Implementation of protection in an OS generally involves three factors. The interface to the user, the interface to the hardware, and the decision making process with regard to filling requests. If we expand our thinking, we can make the same statement about protection in any environment where there are external users, underlying capabilities, and a protection function to be performed.
Because the external interface is so heterogeneous and so little has been done to model its effect on protection systems, it is difficult to cover it at more than a cursory level. Hardware protection and the decision making mechanisms are fairly well developed arts, however, so we will cover them here at length.
The implementation of protection in OSs almost always depends heavily on a hardware separation mechanisms. A separation mechanism is a way to partition information into areas that only communicate through well defined and controlled channels.
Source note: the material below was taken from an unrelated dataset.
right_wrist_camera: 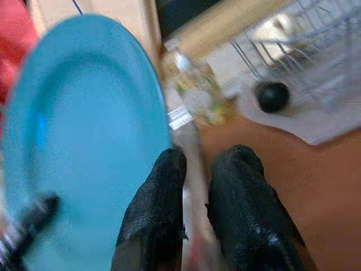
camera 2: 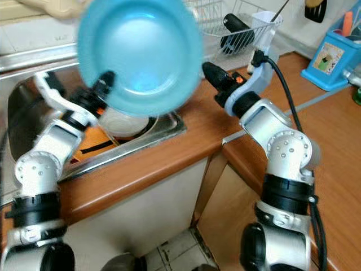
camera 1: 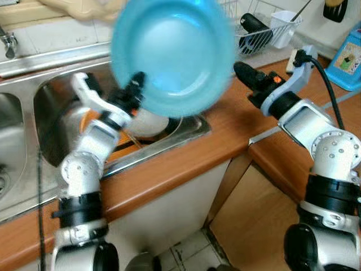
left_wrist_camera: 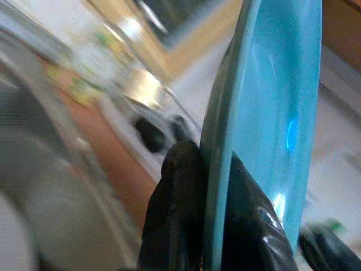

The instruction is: Kitchen organization

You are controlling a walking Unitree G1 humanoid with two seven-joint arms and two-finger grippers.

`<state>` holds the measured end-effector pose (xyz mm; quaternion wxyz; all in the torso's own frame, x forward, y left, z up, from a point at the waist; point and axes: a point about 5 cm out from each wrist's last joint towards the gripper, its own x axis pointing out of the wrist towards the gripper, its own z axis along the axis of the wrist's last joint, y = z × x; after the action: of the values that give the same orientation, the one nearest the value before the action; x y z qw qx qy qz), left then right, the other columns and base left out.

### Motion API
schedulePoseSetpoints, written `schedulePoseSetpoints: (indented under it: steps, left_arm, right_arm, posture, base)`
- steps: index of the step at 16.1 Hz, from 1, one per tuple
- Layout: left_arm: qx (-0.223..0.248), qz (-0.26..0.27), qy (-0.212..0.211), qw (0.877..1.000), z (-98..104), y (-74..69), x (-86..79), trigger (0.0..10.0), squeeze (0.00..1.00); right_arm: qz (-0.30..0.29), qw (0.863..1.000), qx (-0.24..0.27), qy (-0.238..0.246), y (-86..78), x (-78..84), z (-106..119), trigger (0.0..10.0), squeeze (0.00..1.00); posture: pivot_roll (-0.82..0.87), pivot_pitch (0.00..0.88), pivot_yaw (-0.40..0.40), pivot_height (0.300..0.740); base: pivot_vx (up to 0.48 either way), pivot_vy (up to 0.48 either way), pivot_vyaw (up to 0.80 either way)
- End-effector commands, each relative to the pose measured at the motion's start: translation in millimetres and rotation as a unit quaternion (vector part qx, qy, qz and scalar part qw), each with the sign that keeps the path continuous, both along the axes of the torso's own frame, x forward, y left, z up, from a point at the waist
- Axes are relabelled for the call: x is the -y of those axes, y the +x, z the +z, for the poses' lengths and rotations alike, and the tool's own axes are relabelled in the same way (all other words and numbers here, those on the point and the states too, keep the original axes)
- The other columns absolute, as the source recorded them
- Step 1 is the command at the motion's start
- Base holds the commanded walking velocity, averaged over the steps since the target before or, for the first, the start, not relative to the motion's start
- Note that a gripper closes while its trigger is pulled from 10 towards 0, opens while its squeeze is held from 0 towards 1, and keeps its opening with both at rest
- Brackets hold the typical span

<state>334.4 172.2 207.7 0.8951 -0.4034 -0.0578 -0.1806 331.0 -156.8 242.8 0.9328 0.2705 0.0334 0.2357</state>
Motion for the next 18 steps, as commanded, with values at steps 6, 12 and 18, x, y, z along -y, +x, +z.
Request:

In order to enforce separation against a serious attacker, it is insufficient to make information flow inconvenient or available only to the knowledgeable as is the case in most personal computer systems.
One way to provide protection is to simulate a hypothetical machine on a physical machine so that all operations of the hypothetical machine are controlled by the simulation. This could be as secure a system as any purely physical system, but the performance of the physical machine is severely reduced because most of the time is spent in controlling the simulation rather than performing user level processing. A purely physical, and very reliable method must be used for most real-world applications.
A physical means for implementing protection is typically provided by architectural features of computer hardware. In order to provide physical partitioning, we must assure that there is no path through which information can flow between users. In the hardware domain, information is typically processed by finite state machines (FSMs) which maintain a state, and transform inputs combined with state information into outputs and changes in state [Meally55] [Moore56-2] . The only information that persists in such a system is state information, and thus we can protect information from flowing between domains by keeping their state information separate. This is just like OSs based on a sign-up sheet, wherein each user has full access to the machine over a different period of time.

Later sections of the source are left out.